I do enjoy writing, a lot. It’s always been a big part of who I am. But the aim of this blog was to share of myself, some of my life and my love of writing and creating. I have done that for over a year now.
I realize it takes a long time to build an audience online, but those who have a real knack for it really seem to take off. And, I am fine not being that person. I have enjoyed trying and sharing what I have here, but I think I’m done.
Maybe now is a time for me to really focus on what my real goals are. I don’t even know how I feel now about stitching. It has been a love of mine for a long time in all its various forms. But so often these days I just feel like I’m not getting any where. Perhaps I am comparing too much, but whatever I was looking for in the way of something clicking for me just never happened.
If I continue stitching, I want to find the way that works for me. I want to find a way that is my own creation and not a mimicking of someone else’s work. I think honing your craft after someone else’s work is a good way to learn. After all, it’s what all the great masters did…Rodin comes to mind. They had schools and acolytes and they taught what they knew. Some people had what it took and some didn’t.
So, for now, I think I am going to stop blogging for a while, unless I really have something special and of interest to share. Maybe if I have a new direction. I still see writing as a gift and always will, whether it’s the therapeutic act of writing or providing something for someone to read.

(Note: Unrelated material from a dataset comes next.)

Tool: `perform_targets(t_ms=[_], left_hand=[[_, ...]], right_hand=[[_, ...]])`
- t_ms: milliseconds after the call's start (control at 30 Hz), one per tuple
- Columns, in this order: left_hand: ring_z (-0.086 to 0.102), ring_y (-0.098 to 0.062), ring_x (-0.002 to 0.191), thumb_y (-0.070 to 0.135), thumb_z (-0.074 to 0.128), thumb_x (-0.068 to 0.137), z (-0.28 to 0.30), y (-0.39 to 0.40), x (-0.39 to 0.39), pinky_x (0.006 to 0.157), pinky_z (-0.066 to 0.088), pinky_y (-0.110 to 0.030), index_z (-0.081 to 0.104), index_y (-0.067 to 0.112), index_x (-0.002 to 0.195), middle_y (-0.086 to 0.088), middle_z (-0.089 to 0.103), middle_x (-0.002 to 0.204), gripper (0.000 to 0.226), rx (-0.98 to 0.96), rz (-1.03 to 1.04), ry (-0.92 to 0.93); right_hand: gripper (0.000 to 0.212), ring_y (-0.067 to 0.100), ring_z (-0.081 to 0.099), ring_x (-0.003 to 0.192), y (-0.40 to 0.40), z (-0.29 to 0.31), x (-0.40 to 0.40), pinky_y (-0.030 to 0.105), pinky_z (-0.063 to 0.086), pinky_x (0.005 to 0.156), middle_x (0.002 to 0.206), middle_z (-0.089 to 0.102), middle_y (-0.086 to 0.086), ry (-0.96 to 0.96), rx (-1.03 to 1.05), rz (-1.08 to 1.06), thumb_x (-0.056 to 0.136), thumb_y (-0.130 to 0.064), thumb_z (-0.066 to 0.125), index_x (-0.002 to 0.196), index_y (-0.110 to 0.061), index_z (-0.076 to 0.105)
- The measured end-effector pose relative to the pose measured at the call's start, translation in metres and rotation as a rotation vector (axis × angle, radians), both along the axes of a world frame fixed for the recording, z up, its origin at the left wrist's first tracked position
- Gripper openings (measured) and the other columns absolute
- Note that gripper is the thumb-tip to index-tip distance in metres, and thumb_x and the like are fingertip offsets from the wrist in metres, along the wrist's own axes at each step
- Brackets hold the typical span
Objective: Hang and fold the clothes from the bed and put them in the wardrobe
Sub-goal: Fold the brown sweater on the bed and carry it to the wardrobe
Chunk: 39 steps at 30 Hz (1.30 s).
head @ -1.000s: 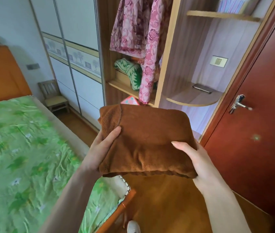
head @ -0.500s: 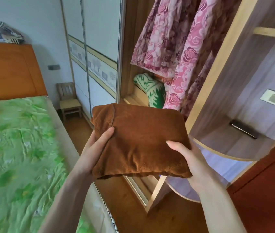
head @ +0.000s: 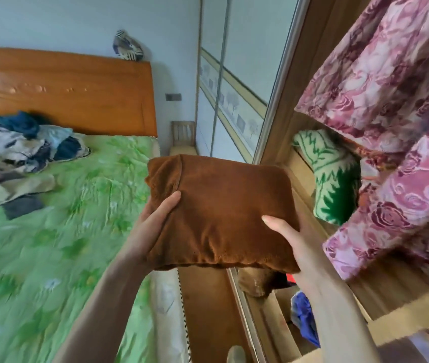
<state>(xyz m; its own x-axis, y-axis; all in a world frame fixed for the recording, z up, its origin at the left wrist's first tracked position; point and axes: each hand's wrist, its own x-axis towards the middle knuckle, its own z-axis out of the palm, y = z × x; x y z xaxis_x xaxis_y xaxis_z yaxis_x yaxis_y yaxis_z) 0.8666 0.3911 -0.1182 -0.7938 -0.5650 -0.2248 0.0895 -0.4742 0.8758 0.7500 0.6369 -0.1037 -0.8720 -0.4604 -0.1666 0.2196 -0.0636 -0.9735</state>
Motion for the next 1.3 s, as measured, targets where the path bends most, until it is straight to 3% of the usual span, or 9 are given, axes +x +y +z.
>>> perform_targets(t_ms=[133,233,400,667,800,900,1033,1300], left_hand=[[0.077,-0.022,0.109,0.043,0.081,0.085,-0.005,-0.03,-0.043,0.078,0.065,-0.032,0.065,0.029,0.134,0.001,0.079,0.12,0.053,0.014,0.107,0.027],[0.076,-0.02,0.11,0.044,0.08,0.083,-0.006,-0.048,-0.081,0.081,0.064,-0.031,0.066,0.03,0.132,0.002,0.078,0.122,0.053,-0.01,0.191,0.02],[0.072,-0.023,0.12,0.044,0.081,0.088,-0.011,-0.077,-0.142,0.103,0.056,-0.042,0.064,0.032,0.14,0.002,0.075,0.131,0.056,-0.045,0.244,-0.018],[0.075,-0.023,0.113,0.049,0.091,0.073,-0.013,-0.121,-0.22,0.088,0.064,-0.036,0.072,0.032,0.127,0.0,0.077,0.125,0.059,-0.013,0.367,-0.076],[0.077,-0.026,0.109,0.039,0.094,0.075,-0.009,-0.134,-0.245,0.08,0.064,-0.033,0.071,0.026,0.128,-0.005,0.078,0.122,0.059,-0.047,0.391,-0.066],[0.077,-0.027,0.11,0.035,0.088,0.08,-0.004,-0.144,-0.262,0.082,0.065,-0.035,0.067,0.024,0.133,-0.003,0.078,0.122,0.058,-0.071,0.382,-0.048],[0.078,-0.024,0.106,0.037,0.083,0.08,-0.001,-0.166,-0.288,0.078,0.065,-0.034,0.069,0.03,0.126,0.003,0.08,0.115,0.048,-0.096,0.384,-0.051],[0.078,-0.024,0.106,0.049,0.095,0.071,-0.008,-0.26,-0.355,0.075,0.065,-0.033,0.074,0.036,0.123,0.003,0.079,0.12,0.058,-0.081,0.359,-0.017]], right_hand=[[0.077,0.029,0.076,0.106,-0.047,-0.022,-0.07,0.04,0.063,0.077,0.12,0.077,0.003,-0.072,0.029,0.108,0.055,-0.052,0.095,0.126,-0.036,0.072],[0.079,0.027,0.076,0.107,-0.078,-0.032,-0.122,0.041,0.063,0.079,0.119,0.078,0.0,-0.097,0.058,0.167,0.051,-0.06,0.095,0.124,-0.039,0.073],[0.079,0.028,0.075,0.111,-0.118,-0.039,-0.203,0.046,0.062,0.085,0.121,0.077,0.001,-0.106,0.079,0.242,0.055,-0.06,0.094,0.126,-0.034,0.072],[0.073,0.027,0.077,0.104,-0.178,-0.041,-0.291,0.041,0.064,0.075,0.119,0.077,0.003,-0.108,0.008,0.304,0.061,-0.047,0.093,0.128,-0.03,0.071],[0.062,0.021,0.078,0.096,-0.196,-0.034,-0.325,0.039,0.065,0.069,0.112,0.079,-0.003,-0.098,-0.01,0.354,0.062,-0.046,0.092,0.121,-0.036,0.074],[0.052,0.019,0.078,0.096,-0.208,-0.028,-0.346,0.038,0.065,0.071,0.11,0.079,-0.005,-0.084,-0.025,0.385,0.067,-0.044,0.09,0.116,-0.039,0.075],[0.058,0.02,0.078,0.096,-0.23,-0.022,-0.371,0.039,0.065,0.072,0.11,0.079,-0.003,-0.06,-0.018,0.375,0.068,-0.042,0.088,0.122,-0.03,0.073],[0.059,0.024,0.077,0.102,-0.316,-0.011,-0.44,0.041,0.065,0.076,0.114,0.079,0.0,-0.032,-0.024,0.4,0.071,-0.04,0.088,0.126,-0.028,0.071]])
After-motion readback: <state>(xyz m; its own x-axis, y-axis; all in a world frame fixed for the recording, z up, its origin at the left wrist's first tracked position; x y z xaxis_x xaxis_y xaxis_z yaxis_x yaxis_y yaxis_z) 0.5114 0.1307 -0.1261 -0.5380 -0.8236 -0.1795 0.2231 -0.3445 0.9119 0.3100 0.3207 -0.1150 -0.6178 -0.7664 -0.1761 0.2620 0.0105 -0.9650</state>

But there are other things I need to write at the moment, like my books, which are well underway. And the truth is that here, on June Wildflower, I have failed to gain an audience in the 16 months or so I have been writing.
I do appreciate all those who have visited my blog and those who have taken the time to comment. But, for now, I feel I’m done with this little venture. Maybe I’ll try it again sometime.